= 1961 Thomas Cup - American Zone =

The Thomas Cup is an international teams competition for the supremacy in men's badminton. For the Thomas Cup 1961, 18 national teams were divided in 4 groups; namely, Asia, Australasia, Europe, and America. The four zone winners would then play a second round (the Inter-zones play-offs) in Jakarta, Indonesia, for the right to face the defending champion, Indonesia, who was exempted from earlier rounds, in a conclusive challenge round. For a more detailed description of the Thomas Cup format, see Wikipedia's general article about the Thomas Cup.

As in previous years, the American zone qualifiers of the Thomas Cup of 1961 were limited to a dual meet between the United States and Canada that was won as always by the former team.

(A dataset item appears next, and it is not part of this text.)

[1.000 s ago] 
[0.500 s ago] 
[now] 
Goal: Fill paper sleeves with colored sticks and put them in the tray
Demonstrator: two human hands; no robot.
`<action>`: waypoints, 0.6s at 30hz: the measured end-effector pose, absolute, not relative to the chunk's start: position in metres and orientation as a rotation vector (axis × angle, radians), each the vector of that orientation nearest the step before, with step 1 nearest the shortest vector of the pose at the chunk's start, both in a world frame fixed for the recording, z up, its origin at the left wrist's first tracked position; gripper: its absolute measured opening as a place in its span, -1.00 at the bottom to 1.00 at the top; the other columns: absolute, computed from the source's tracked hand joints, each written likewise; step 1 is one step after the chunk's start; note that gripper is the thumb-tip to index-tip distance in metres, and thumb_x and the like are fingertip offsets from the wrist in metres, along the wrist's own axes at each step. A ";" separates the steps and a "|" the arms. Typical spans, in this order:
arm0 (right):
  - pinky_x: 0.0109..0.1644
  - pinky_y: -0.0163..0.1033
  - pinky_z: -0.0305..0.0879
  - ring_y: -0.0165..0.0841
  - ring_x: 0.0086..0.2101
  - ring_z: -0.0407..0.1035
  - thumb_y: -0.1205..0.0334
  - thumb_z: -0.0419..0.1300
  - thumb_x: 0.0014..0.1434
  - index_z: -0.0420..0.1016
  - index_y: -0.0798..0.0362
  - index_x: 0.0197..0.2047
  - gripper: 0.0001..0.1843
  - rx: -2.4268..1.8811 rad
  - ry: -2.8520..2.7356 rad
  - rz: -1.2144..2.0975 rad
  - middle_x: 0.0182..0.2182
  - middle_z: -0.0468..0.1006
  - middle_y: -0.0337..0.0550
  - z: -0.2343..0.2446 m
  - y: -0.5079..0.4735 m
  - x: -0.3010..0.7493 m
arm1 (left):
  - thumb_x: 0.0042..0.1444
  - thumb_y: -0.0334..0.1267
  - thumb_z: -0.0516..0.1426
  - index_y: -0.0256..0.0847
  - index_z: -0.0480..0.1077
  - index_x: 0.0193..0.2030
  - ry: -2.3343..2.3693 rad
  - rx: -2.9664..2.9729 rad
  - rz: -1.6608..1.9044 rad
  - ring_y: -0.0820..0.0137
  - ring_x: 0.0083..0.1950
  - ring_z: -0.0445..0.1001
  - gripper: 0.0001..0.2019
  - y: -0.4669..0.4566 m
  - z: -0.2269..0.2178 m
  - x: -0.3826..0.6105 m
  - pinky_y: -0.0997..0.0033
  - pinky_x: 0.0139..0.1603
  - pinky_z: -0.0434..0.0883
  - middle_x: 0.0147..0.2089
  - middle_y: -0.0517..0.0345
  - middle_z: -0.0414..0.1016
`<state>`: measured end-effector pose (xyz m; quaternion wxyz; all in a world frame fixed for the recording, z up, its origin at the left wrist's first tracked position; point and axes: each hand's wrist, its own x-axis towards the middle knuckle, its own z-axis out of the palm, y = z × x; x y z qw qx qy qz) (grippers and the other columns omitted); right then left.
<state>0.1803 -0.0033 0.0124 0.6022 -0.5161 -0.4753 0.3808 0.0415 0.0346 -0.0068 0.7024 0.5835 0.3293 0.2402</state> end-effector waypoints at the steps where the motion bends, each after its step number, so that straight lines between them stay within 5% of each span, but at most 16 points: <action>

These games were held at Toronto, Canada, on the 24 and 25 February 1961.

| United States United States | Canada Canada | Set 1 | Set 2 | Set 3 |
|---|---|---|---|---|
| Jim Poole | J. Carnwath | 15-10 | 15-0 |  |
| Jim Poole | B. Westcott | 15-4 | 15-3 |  |
| Bill E. Berry | Wayne Macdonell | 12-15 | 15-10 | 15-4 |
| Bill E. Berry | J. Carnwath | 15-7 | 15-7 |  |
| Manny Armendariz | Bert Fergus | 7-15 | 17-16 | 2-15 |
| JC Alston - TW Rogers | Bert Fergus - B. Westcott | 15-4 | 15-1 |  |
| JC Alston - TW Rogers | J. Martin - H. Kirkconnell | 15-8 | 15-4 |  |
| Jim Poole - Manny Armendariz | J. Martin - H. Kirkconnell | 15-1 | 15-11 |  |
| Jim Poole - Manny Armendariz | Bert Fergus - B. Westcott | 8-15 | 15-12 | 7-15 |

The United States defeated Canada 7-2. Jim Poole won his 2 singles matches in 2 sets, plus one more together with Manny Armendariz. Joseph Cameron Alston and T Wynn Rogers, won their 2 doubles matches in 2 sets as well. Bill E. Berry also won his 2 singles games. Perhaps the most outstanding Canadian figure was Bert Fergus who won his singles match against Manny Armendariz, and one men's doubles match as a couple of B. Westcott to Jim Poole and Manny Armendariz.

The United States would face—later on the Inter-zone play-offs—the powerful team of Denmark led by their badminton legends: Erland Kops and Finn Kobbero.